Viaggio nell'arte: l'Espressionismo tedesco in mostra al Palazzo Ducale di Genova
di Romano Pesavento
L’Espressionismo tedesco è una
delle manifestazioni artistiche più significative e graficamente d’impatto del
nostro Novecento. Anzi ne rappresenta presumibilmente l’anima, l’inconscio,
l’inquietudine, gli abissi più profondi.
Non a caso, supremo maestro e probabilmente fondatore
inconsapevole di tale tecnica pittorica
fu proprio il geniale, controverso, visionario Van Gogh; gli artisti che, tra
la fine del XIX e l’inizio del XX secolo, si raccolsero intorno al nuovo movimento, a Berlino, soprattutto a Dresda e a
Monaco di Baviera, non paghi di raccoglierne l’eredità, approfondirono e
aggiunsero nuove prospettive e tematiche di carattere più contemporaneo: non
solo l’ infelicità o emarginazione
individuale, ma anche la reazione nei confronti della cultura ufficiale
prussiana, austera, monotona; un certo spazio ebbe anche la rappresentazione
della vertiginosa esplosione urbanistica delle città tedesche, raggelante sfondo
di drammi umani, solitudine e alienazione.
La mostra presso il Palazzo
Ducale di Genova, dal 5 marzo al 12 luglio 2015, vuole fornire un percorso
completo delle varie fasi interpretative, degli stili iconografici e ricerche
espressive realizzati con selvaggia determinazione, nonché dubbio cartesiano,
negli atelier dei giovani anticonformisti pittori tedeschi.
Attraverso le tele di Kirchner,
Rottlufdf, Heckel, Pechstein, Nolde, squarci di vite umane spezzate e precarie
proiettano parvenze acide e spigolose, dal segno grafico tagliente e bruciante,
come una stilettata.
La perversione e l’innocenza
violata costituiscono lo scotto, il prezzo da pagare per l’evoluzione dell’uomo
moderno, in viaggio verso una dimensione incognita, un nuovo status, non solo
da conquistare, ma anche da definire: “L’uomo è una corda tesa tra la bestia e
l’uomo nuovo, una corda che attraversa un abisso… la grandezza dell’uomo sta
nel suo essere un ponte, non un fine” (Nietzche).
Il quadro intitolato Artista –
Marcella di Kirchner, manifesto dell’intero evento, ritrae una ragazza accovacciata
su un divano in compagnia di un gatto bianco.
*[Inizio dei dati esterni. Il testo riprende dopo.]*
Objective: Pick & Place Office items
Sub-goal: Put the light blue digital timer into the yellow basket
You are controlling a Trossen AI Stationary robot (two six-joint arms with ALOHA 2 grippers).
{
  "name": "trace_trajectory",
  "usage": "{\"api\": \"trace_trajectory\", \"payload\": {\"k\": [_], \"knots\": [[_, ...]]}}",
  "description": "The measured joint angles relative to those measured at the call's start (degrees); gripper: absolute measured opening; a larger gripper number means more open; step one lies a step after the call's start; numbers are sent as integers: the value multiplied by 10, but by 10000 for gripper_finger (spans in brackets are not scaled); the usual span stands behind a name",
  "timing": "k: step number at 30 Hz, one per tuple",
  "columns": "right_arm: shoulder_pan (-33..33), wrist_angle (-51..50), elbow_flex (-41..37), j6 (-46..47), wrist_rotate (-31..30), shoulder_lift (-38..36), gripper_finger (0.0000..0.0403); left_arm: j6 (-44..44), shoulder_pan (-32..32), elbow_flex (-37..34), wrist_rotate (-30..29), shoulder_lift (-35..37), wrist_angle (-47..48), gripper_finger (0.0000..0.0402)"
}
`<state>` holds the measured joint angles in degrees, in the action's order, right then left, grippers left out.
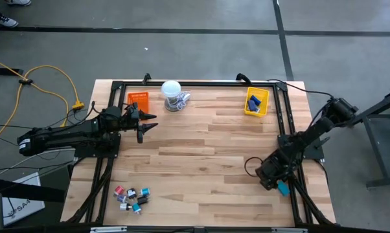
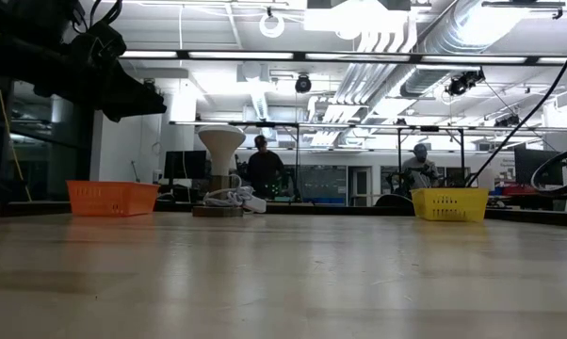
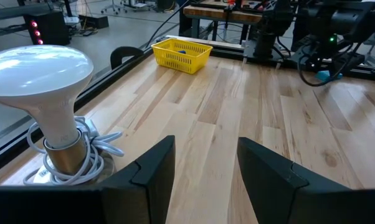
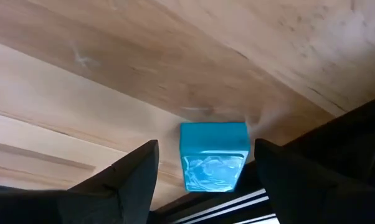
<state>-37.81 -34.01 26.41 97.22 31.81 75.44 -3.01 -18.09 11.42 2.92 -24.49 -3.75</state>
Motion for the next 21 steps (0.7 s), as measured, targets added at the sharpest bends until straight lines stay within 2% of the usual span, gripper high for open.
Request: {"api": "trace_trajectory", "payload": {"k": [21], "knots": [[-16, -7, 0, 7, -14, 0, 252, 0, 0, 0, 0, 0, 0, 167]]}}
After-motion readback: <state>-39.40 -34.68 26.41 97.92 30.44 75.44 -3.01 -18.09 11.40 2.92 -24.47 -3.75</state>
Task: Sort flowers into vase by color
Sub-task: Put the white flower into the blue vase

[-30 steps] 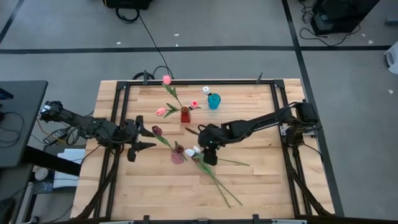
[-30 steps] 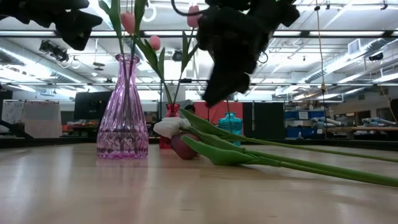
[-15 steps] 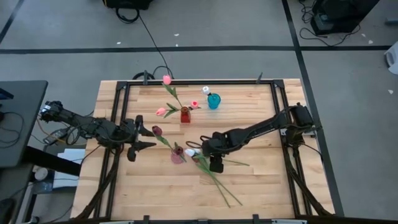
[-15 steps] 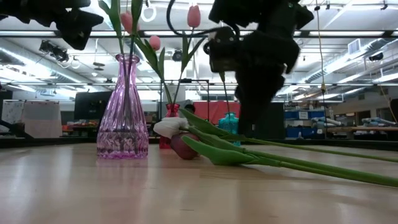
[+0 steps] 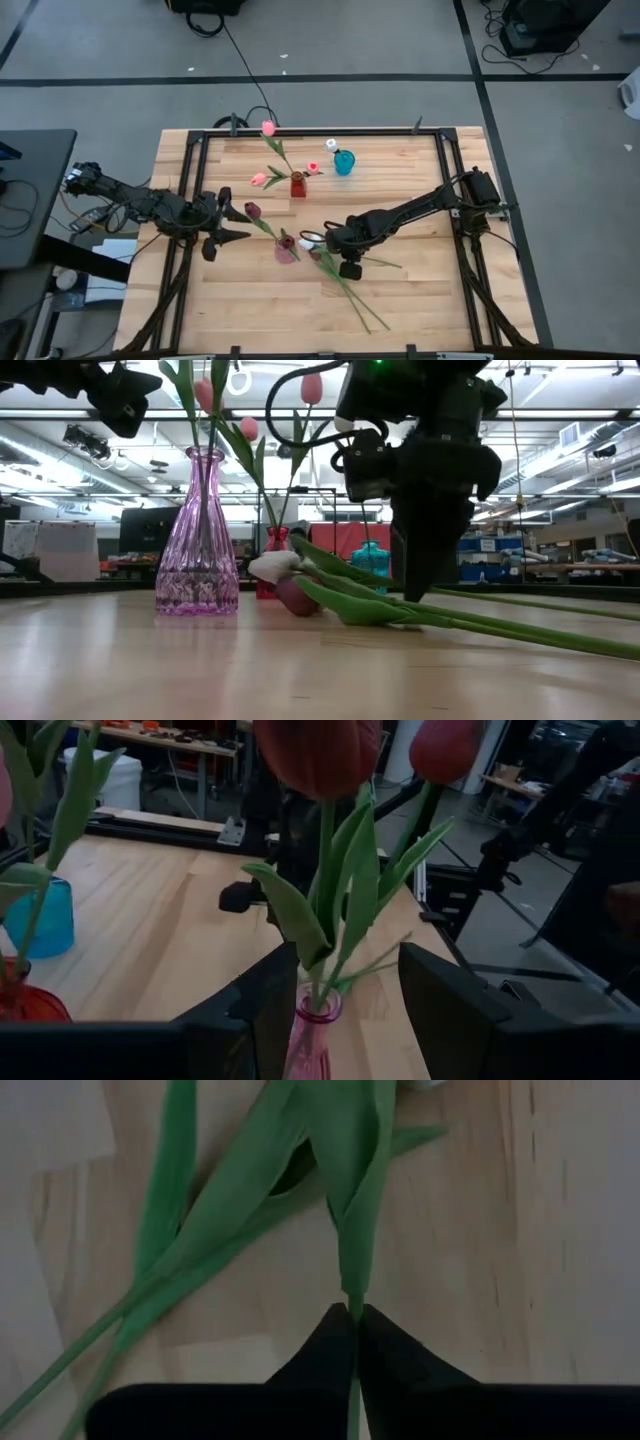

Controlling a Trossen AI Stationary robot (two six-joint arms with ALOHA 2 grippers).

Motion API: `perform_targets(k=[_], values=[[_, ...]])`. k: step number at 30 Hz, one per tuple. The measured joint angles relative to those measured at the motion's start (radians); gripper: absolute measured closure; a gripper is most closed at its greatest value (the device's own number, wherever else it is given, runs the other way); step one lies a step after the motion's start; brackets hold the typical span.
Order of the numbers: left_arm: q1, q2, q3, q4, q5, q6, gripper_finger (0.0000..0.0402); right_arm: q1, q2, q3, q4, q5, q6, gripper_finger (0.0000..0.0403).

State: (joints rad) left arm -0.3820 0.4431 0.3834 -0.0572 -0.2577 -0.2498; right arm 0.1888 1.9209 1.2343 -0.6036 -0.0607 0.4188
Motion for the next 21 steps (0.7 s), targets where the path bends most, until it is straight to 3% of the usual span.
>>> perform_targets(k=[8, 12, 21], values=[[0.000, 0.000, 0.000, 0.004, 0.035, -0.011, 0.0220, -0.035, -0.022, 0.000, -0.224, 0.031, 0.135, 0.0391], [0.000, 0.000, 0.000, 0.012, 0.035, -0.001, 0.0220, -0.064, -0.065, 0.000, -0.227, 0.077, 0.135, 0.0392], [0.000, -0.001, 0.000, -0.004, 0.035, -0.016, 0.0220, -0.171, -0.192, 0.000, -0.442, 0.349, 0.214, 0.0392]])
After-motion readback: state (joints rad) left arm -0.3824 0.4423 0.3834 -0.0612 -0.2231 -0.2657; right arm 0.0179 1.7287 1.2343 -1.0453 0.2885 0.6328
Con il suo sguardo pensieroso e
malinconico ci dischiude i meandri tortuosi di uno spazio psichico
inaccessibile agli “altri”.
Fredde sensazioni di disagio
esistenziale incontrano colori saturi in un ambiente domestico disadorno,
spoglio, tipico di abitazioni povere o bohémien, trasmettendo allo spettatore
un vago sentore di malessere e di disorientamento, che costituisce lo stigma,
il significato più profondo dell’essere artista in controtendenza in una
Germania sempre più indecifrabile nelle sue prospettive future. Rottura, voglia
di evadere e sperimentalismo sono gli aspetti più evidenti della corrente, che si
riscontreranno, in quegli anni, anche in altri campi della cultura, come nella produzione
letteraria di August Stramm, Gottfried Benn, Georg Trakl e Alfred Döblin, con l’effetto
conseguenziale di suscitare, ancora una volta, incredula apprensione nei
borghesi benpensanti.
Soffermandoci davanti alle tele “Frontone
rosso” di Karl Schmidt-Rottluff, “Oluf Samson-Gang a Flensburg” e “Cisterna a
torre” di Erich Heckel, “Sentiero in autunno” e “Tronchi bianchi” di Emil Nolde,
ci si addentra in paesaggi intimamente simbolici
e deliranti, in cui la follia risiede sovrana e non c’è traccia di esseri
umani: case sghembe, prive di prospettiva, e dai colori violenti si addossano
l’una con l’altra o si stagliano in solitaria desolazione. Boschi contorti e
intricati sembrano imprigionare l’anima umana in una fitta rete di filo
spinato.
Evadere, vivere follemente,
attimo dopo attimo, diventa il viatico per esorcizzare un futuro drammatico che
incombe sul genere umano e che spaventa. A morte.